Supplied data below:

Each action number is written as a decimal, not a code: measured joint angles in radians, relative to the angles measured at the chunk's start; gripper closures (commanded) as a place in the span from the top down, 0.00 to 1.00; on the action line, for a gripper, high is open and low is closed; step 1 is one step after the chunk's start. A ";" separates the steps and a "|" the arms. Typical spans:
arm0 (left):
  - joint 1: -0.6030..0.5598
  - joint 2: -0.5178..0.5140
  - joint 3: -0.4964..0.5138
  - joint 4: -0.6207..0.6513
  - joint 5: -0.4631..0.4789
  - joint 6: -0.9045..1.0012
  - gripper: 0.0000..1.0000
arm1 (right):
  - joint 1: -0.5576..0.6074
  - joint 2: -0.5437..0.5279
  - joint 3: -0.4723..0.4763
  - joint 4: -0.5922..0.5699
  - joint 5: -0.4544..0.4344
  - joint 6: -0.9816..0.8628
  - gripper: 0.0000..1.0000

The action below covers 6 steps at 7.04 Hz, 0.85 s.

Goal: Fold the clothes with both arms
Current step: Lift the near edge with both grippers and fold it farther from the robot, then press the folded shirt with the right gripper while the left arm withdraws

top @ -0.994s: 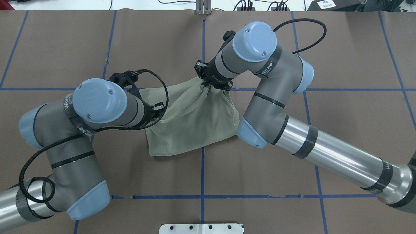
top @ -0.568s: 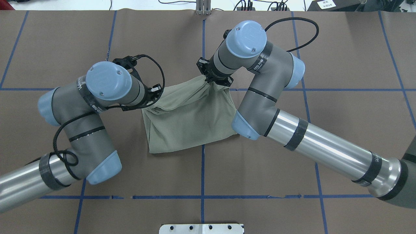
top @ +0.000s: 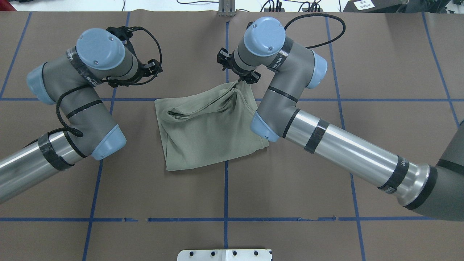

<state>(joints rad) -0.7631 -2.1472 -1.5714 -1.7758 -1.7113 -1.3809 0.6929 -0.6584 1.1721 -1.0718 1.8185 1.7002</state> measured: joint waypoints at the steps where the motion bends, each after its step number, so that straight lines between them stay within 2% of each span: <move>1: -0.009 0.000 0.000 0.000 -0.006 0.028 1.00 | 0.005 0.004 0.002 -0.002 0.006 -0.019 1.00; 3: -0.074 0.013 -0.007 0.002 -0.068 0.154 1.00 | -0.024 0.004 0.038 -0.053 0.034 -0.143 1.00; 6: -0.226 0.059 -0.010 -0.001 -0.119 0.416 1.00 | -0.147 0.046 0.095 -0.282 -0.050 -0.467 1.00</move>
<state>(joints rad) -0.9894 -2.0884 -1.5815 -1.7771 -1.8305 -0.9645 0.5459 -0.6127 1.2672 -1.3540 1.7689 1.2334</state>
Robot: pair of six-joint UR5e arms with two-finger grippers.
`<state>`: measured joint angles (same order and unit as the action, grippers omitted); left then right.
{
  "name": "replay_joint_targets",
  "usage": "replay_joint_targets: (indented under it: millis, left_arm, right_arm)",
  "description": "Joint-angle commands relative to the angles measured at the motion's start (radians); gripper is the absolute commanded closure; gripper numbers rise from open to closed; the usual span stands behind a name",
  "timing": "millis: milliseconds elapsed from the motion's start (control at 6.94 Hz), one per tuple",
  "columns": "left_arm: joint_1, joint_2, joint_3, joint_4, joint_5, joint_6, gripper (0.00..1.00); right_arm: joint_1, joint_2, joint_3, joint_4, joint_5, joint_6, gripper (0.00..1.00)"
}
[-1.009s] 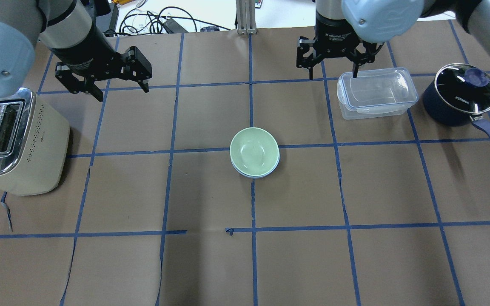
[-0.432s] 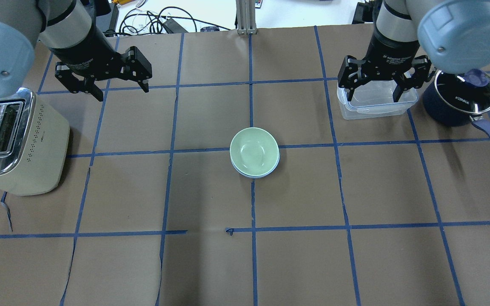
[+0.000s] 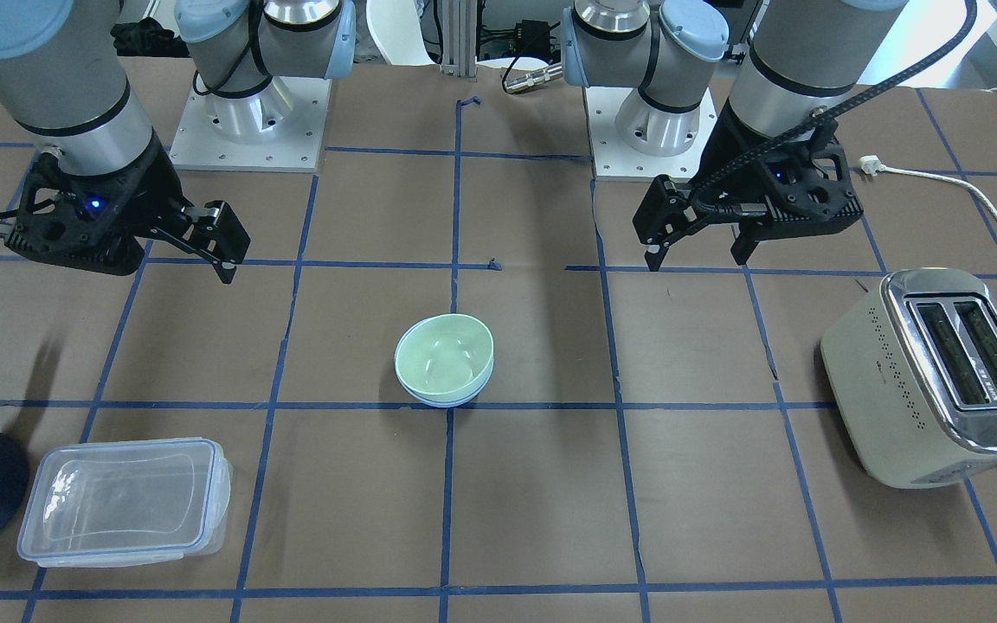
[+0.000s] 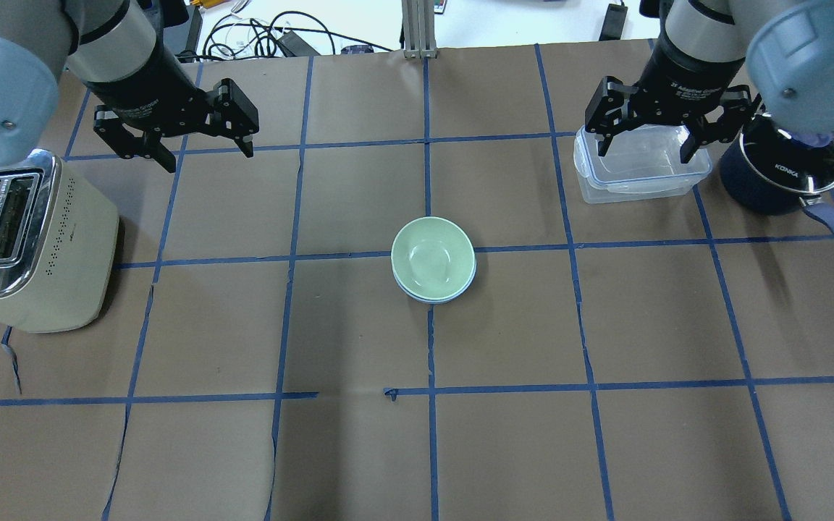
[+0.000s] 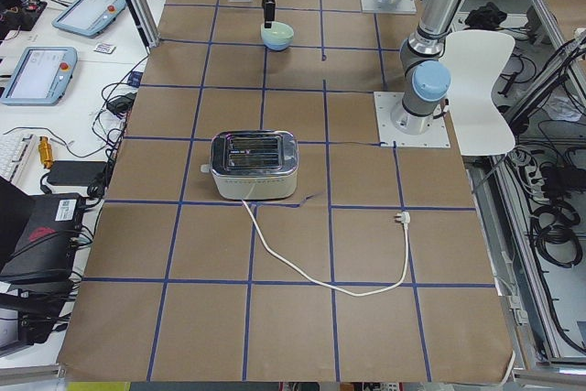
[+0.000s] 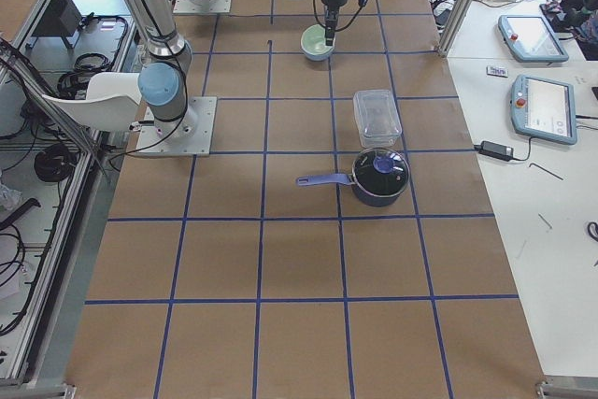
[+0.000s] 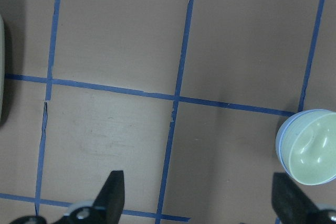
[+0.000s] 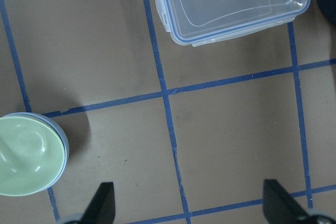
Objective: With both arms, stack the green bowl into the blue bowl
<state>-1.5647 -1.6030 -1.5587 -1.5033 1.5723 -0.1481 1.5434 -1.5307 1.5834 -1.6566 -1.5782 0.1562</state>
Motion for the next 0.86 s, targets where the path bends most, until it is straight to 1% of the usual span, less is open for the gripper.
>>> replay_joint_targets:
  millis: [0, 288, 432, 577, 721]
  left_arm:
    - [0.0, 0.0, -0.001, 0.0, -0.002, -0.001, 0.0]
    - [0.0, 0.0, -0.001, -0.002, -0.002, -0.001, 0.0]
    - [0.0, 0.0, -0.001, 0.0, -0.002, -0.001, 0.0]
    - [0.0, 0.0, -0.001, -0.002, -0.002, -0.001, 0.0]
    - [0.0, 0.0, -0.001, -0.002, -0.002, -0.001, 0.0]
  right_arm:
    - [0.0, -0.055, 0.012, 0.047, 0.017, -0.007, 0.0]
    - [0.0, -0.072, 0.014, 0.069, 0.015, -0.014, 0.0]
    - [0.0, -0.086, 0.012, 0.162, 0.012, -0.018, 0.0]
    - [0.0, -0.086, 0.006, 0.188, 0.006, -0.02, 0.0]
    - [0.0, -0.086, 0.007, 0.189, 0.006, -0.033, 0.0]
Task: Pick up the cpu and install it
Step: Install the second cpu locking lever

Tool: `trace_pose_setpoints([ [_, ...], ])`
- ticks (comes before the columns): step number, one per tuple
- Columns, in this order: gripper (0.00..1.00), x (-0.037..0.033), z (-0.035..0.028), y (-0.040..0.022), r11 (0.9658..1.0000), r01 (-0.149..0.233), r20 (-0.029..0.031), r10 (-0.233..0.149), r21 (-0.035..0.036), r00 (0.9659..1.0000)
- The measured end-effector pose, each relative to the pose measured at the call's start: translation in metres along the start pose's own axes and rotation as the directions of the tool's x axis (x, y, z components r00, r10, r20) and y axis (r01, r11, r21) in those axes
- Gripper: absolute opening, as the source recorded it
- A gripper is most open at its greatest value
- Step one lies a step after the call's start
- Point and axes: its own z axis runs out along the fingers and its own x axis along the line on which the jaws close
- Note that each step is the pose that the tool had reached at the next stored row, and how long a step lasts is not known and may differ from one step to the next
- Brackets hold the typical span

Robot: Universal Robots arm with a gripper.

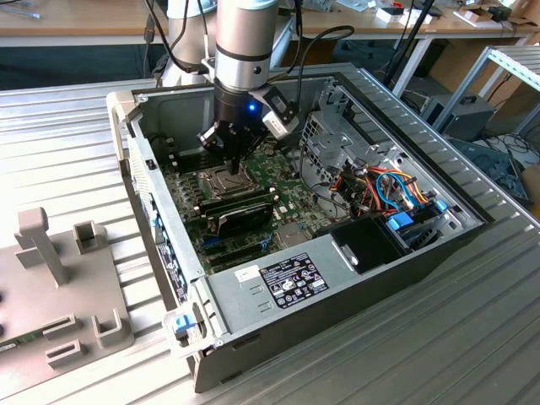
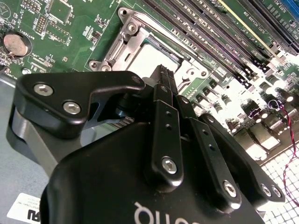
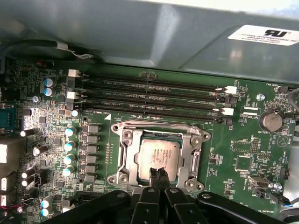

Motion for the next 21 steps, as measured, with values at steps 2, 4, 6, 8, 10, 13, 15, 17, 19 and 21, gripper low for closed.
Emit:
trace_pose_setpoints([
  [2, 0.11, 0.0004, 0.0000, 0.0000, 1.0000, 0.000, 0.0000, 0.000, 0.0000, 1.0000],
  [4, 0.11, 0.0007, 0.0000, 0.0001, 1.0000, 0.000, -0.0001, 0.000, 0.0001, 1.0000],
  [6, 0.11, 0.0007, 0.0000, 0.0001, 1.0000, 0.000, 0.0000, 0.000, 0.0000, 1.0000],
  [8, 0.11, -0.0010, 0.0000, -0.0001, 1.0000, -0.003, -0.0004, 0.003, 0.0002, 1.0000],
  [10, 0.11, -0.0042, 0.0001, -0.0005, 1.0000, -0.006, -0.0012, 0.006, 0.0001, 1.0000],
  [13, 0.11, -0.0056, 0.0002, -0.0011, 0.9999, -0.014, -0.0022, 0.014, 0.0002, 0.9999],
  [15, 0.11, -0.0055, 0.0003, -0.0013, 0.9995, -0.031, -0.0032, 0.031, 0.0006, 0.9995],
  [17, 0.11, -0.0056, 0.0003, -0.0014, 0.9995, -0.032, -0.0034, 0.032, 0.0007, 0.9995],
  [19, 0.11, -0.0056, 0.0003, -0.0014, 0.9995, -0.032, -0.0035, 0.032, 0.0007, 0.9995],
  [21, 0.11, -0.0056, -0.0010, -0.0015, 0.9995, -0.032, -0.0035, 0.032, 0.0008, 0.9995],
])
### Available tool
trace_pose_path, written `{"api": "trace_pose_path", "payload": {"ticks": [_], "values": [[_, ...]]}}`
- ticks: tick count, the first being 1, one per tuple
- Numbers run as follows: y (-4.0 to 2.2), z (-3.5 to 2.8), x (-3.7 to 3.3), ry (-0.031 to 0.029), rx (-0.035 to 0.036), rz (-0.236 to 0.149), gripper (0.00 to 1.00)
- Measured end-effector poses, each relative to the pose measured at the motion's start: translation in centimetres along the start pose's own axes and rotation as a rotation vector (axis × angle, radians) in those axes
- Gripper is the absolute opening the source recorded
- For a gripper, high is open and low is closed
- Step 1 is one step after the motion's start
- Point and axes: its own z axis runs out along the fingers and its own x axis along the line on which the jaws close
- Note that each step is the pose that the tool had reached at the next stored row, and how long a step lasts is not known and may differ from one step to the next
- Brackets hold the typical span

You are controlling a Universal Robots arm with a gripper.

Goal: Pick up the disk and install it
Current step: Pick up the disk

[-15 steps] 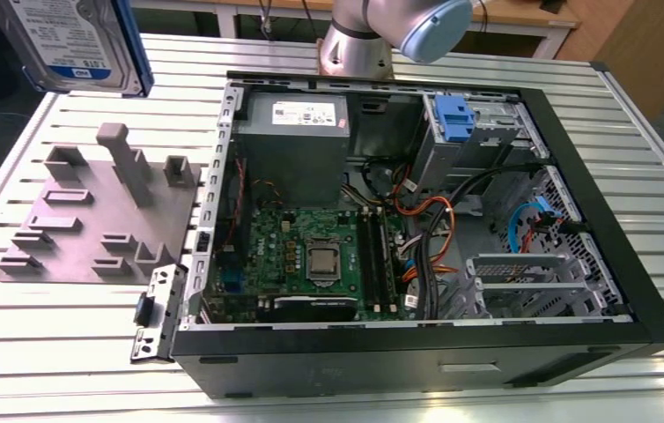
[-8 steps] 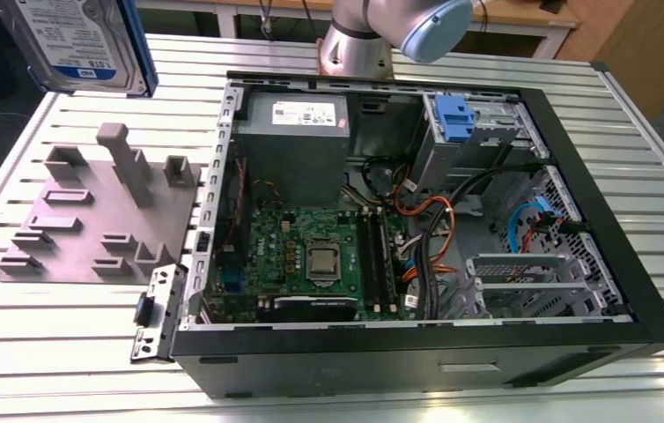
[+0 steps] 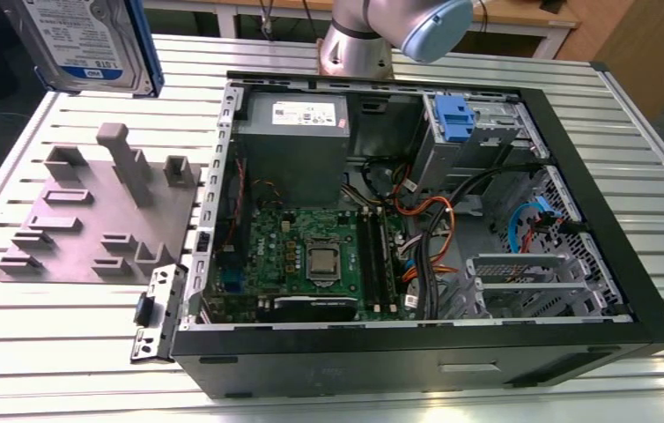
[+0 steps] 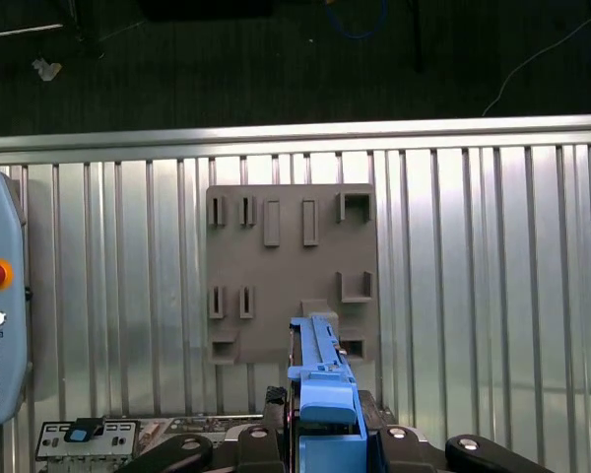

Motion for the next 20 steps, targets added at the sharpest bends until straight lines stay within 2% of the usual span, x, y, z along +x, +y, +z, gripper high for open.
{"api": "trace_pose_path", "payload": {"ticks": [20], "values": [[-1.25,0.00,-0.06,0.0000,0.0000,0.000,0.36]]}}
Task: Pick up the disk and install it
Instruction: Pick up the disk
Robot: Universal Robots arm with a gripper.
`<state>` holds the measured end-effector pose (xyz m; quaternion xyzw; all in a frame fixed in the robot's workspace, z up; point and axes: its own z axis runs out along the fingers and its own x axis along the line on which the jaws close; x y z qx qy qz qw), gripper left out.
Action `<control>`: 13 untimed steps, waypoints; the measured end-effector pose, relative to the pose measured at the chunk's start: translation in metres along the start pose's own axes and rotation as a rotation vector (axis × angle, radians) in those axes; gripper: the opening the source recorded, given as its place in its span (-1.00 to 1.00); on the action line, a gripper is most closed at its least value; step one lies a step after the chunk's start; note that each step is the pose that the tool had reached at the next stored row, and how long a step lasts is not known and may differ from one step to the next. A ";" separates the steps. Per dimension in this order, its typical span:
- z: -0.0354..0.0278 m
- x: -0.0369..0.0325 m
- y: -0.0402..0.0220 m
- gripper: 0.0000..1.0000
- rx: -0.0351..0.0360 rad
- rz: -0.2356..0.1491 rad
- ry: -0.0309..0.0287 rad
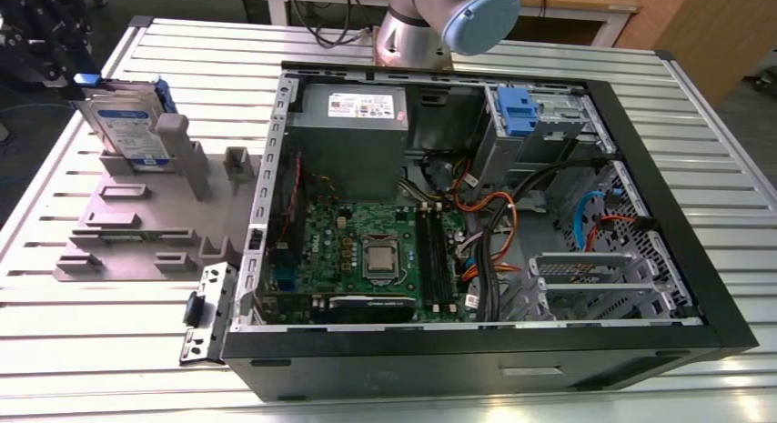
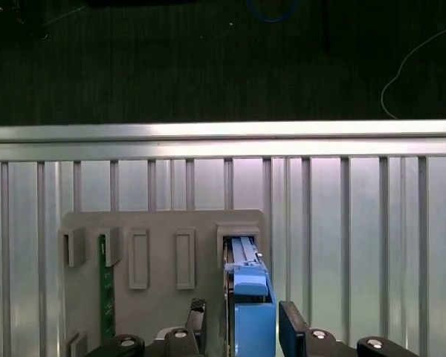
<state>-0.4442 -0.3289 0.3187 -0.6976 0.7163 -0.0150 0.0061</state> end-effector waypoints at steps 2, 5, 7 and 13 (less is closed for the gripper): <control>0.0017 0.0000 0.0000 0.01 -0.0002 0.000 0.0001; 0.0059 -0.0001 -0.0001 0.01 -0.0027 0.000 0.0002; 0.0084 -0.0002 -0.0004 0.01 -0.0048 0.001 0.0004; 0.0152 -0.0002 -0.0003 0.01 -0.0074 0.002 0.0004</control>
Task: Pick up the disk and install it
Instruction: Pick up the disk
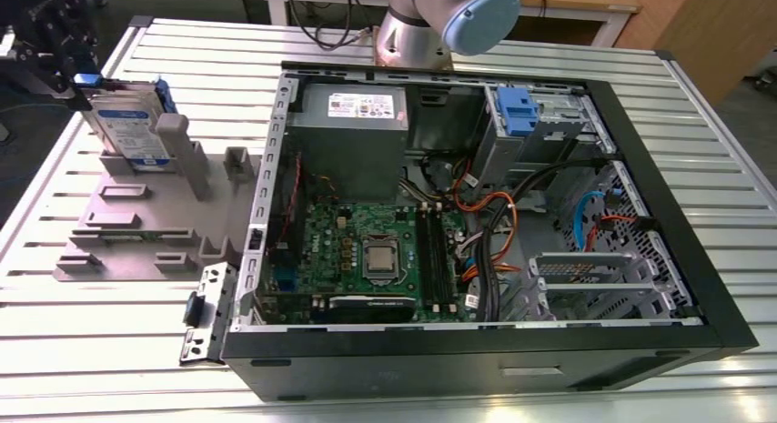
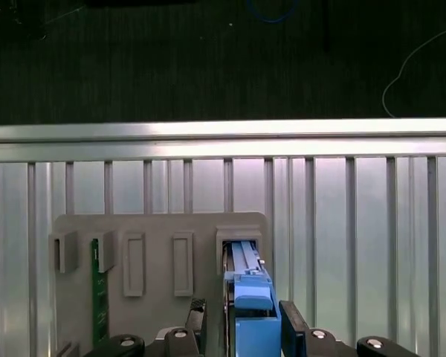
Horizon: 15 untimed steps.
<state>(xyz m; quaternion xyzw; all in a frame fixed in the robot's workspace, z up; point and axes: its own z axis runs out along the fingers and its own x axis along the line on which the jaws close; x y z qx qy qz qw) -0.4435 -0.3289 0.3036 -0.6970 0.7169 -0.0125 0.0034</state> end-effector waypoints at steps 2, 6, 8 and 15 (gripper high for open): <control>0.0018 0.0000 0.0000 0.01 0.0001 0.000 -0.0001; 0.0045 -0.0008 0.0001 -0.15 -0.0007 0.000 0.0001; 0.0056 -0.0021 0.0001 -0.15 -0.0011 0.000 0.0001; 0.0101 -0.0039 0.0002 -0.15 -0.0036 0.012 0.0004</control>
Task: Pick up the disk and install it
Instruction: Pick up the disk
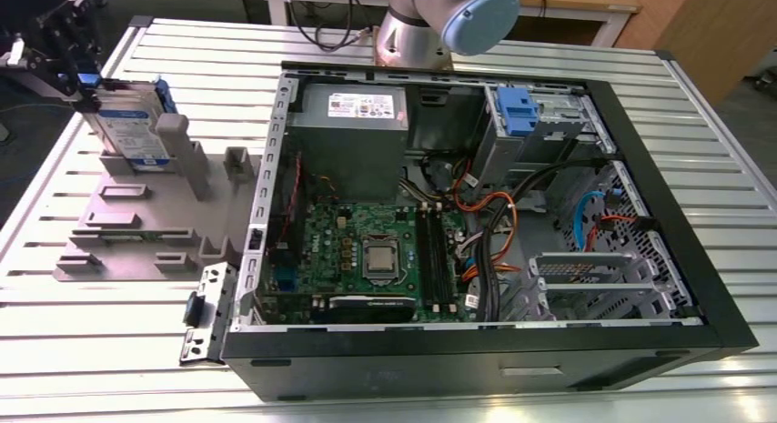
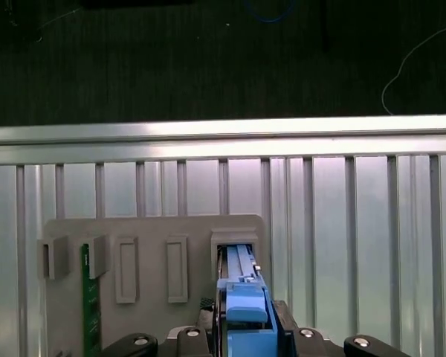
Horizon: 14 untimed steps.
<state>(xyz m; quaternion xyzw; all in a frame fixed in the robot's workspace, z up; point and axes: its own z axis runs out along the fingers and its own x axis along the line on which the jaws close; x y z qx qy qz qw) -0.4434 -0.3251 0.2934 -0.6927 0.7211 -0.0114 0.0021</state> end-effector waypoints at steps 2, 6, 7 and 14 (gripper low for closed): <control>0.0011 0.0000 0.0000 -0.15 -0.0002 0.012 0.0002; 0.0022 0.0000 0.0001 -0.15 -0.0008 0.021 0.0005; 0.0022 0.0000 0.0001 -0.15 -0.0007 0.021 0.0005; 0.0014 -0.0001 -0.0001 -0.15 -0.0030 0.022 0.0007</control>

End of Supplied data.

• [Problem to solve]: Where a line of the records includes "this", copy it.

• [Output below]:
- Columns, in this order: gripper (0.00..1.00), x (-0.037..0.033), z (-0.035..0.028), y (-0.040..0.022), r11 (0.9658..1.0000), r01 (-0.149..0.233), r20 (-0.029..0.031), r10 (-0.233..0.149), r21 (-0.035..0.036), r00 (0.9659..1.0000)
Action `<control>`: 13 untimed steps, waypoints; the measured end-effector pose, relative to the pose measured at the chunk's start: translation in metres along the start pose's own axes and rotation as a rotation vector (axis × angle, radians) in those axes; gripper: the opening the source recorded, given as its place in its span (-1.00 to 1.00); on the action line, a gripper is most closed at its least value; step one lies a step after the chunk's start; note that each step is the pose that the tool had reached at the next stored row, and how long a step lasts is not known and may differ from one step to the next. A ";" separates the steps. Per dimension in this order, its typical span:

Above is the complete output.